Since at least July 2013 (the initial commit in my current Salt configuration repository at home) I have been using SaltStack to orchestrate and configure my systems, including VMs, at home. In the last few years Ansible has grown in popularity and I have recently been looking closely at it due to its integration with Azure and Microsoft include Ansible in their Azure documentation and Cloud Shell Platform.

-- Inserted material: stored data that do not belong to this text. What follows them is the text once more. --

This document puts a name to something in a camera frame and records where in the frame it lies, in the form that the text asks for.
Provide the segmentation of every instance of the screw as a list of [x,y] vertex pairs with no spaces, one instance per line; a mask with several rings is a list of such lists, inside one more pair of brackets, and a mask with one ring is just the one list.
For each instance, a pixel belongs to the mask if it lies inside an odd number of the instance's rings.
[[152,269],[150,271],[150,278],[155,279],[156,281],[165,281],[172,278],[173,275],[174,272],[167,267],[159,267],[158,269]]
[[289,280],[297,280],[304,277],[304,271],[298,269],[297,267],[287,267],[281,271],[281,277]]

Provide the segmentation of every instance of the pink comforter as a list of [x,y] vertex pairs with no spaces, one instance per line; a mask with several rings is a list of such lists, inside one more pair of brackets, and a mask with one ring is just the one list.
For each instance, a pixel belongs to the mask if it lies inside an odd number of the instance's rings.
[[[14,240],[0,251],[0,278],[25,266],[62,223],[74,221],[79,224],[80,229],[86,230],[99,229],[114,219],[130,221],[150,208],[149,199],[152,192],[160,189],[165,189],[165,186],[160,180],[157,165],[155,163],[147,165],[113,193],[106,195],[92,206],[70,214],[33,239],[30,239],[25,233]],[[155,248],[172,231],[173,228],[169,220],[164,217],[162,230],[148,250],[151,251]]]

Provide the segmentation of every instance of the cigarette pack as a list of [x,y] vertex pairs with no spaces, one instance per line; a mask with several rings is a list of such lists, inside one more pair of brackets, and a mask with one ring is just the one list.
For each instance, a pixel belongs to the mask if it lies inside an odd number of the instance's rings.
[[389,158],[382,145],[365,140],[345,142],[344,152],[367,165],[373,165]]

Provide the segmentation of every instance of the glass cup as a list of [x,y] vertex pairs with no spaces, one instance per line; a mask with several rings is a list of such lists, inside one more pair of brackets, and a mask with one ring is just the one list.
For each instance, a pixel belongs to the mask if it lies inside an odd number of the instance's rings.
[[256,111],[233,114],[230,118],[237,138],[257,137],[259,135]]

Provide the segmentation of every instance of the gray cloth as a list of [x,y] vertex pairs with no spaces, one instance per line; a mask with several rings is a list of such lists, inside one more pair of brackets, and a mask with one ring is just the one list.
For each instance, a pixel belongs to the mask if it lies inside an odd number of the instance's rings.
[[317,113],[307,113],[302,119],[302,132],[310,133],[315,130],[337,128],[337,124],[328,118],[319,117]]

Microsoft’s example uses a dedicated Virtual Machine to run Ansible, however this is not desirable for a number of reasons including an unnecessary additional machine to manage and the costs associated with having another virtual machine. It is, with a little bit of effort, possible to run Ansible directly through the Azure DevOps service as Russ McKendrick described. What follows is my version, with Ansible’s dynamic inventory module, based upon the work he started.

The pipeline

After a bit of tweaking, I came up with this working pipeline configuration file:

# Do not automatically run this pipeline
trigger:
- none

steps:
  - task: UsePythonVersion@0
    displayName: 'Install Python'
    inputs:
      versionSpec: '3.6'
  - task: AzureCLI@2
    displayName: 'Azure CLI'
    inputs:
      # Pass SUBSCRIPTION_NAME as an argument to the playbook run - everything else it will figure out
      azureSubscription: '$(SUBSCRIPTION_NAME)'
      addSpnToEnvironment: true
      scriptType: 'bash'
      scriptLocation: 'inlineScript'
      inlineScript: |
        echo "##vso[task.setvariable variable=ARM_SUBSCRIPTION_ID]$(az account show --query="id" -o tsv)"
        echo "##vso[task.setvariable variable=ARM_CLIENT_ID]${servicePrincipalId}"
        echo "##vso[task.setvariable variable=ARM_CLIENT_SECRET]${servicePrincipalKey}"
        echo "##vso[task.setvariable variable=ARM_TENANT_ID]${tenantId}"
  - script: pip install ansible
    displayName: 'Install Ansible'
  - script: pip install -r https://raw.githubusercontent.com/ansible-collections/azure/dev/requirements-azure.txt
    displayName: 'Install modules needed for Azure'
  - script: ansible-galaxy collection install azure.azcollection
    displayName: 'Install Ansible Azure Collection'
  - script: ansible-playbook -i Ansible/turned-on-inventory.azure_rm.yml Ansible/site.yml
    displayName: 'Run Ansible Playbook'
    env:
      AZURE_CLIENT_ID: $(ARM_CLIENT_ID)
      AZURE_SECRET: $(ARM_CLIENT_SECRET)
      AZURE_TENANT: $(ARM_TENANT_ID)
      AZURE_SUBSCRIPTION_ID: $(ARM_SUBSCRIPTION_ID)

The inventory

This tells Ansible which plugin to use and adds the resource group properties from Azure as a mechanism to target machines with the prefix ‘rg’ (e.g. ‘rg-my-resource-group’). The file was saved as ‘turned-on-inventory.azure_rm.yml’ (by default VMs that are not running or are not provisioned are excluded - see the Ansible documentation for azure_rm inventory) in the ‘Ansible’ subdirectory.

# Use the azure_rm plugin
plugin: azure.azcollection.azure_rm

# Allow us to target resource groups with 'rg-[...]'
keyed_groups:
  - key: resource-group
    prefix: rg

The Ansible playbook

I kept this really simple, and just used the example from Microsoft’s page which shows the running state for all of the VMs in Azure. The file was saved as ‘site.yml’ in the ‘Ansible’ subdirectory of the repository:

- name: Test the inventory script
  hosts: azure
  connection: local
  gather_facts: no
  tasks:
    - debug: msg=" has powerstate "

Future work

I want to explore if I can do what we currently do with Azure DevOps with GitHub actions instead as well as migrate existing laborious, monolithic and/or manual processes to more automated, encapsulated and streamlined tools.